**Work to be completed:**
Go line by line through the listing below and copy those that hold "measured".

= Beginning of Section =

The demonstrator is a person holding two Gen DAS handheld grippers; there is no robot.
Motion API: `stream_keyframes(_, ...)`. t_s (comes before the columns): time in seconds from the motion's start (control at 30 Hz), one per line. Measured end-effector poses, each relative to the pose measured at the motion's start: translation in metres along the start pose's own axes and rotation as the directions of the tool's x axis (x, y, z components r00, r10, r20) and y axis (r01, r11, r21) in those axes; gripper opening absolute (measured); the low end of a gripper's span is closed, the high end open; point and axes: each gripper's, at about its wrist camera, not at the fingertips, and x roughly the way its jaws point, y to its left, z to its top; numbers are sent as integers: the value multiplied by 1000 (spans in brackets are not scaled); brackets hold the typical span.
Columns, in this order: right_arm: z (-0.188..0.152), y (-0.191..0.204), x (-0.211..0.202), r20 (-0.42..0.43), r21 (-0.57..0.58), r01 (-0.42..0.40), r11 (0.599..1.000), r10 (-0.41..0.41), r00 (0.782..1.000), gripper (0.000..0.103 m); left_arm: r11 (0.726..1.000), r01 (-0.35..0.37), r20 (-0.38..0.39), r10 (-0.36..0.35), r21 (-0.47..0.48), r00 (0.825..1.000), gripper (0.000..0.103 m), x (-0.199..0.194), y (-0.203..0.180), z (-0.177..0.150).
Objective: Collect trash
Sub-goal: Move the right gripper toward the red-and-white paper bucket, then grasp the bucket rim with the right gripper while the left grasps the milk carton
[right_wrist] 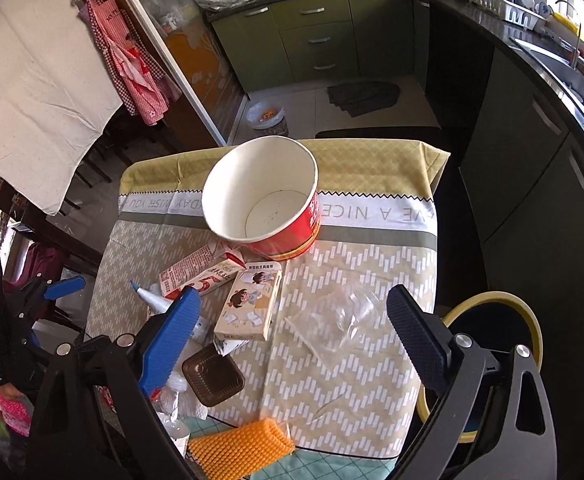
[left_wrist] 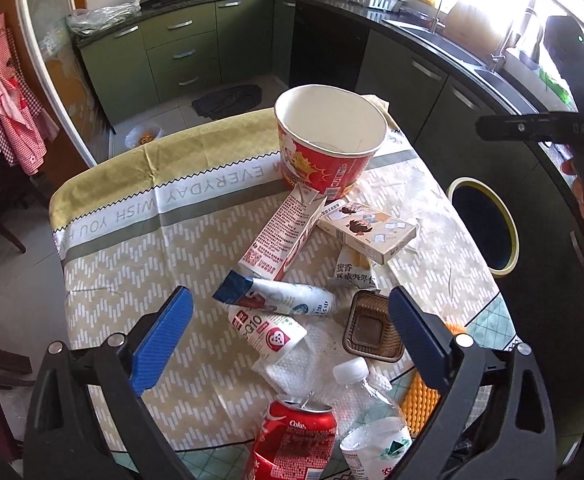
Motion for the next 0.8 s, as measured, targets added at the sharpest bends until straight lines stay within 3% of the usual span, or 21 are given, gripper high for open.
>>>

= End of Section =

**Response area:**
Motion API: `stream_keyframes(_, ...)`. t_s (comes before the columns): time in seconds from the motion's start (control at 30 Hz), one per line. Measured end-effector poses, each relative to the pose measured at the motion's start: translation in metres along the start pose's own axes and rotation as the directions of the tool's x axis (x, y, z components r00, r10, r20) and y axis (r01, r11, r21) in those axes; gripper opening absolute (measured); the low end of a gripper's span is closed, the high end open; point and axes: each gripper's, at about its wrist camera, not at the fingertips, and x roughly the way its jaws point, y to its left, z to its top; numbers are sent as integers: the value multiplied by 1000 (spans in brackets are not scaled); brackets hold the typical span.
Motion for the next 0.8 s, as measured, targets added at the sharpest bends until straight lines stay within 3% of the usual span, or 21 are given, gripper high for open.

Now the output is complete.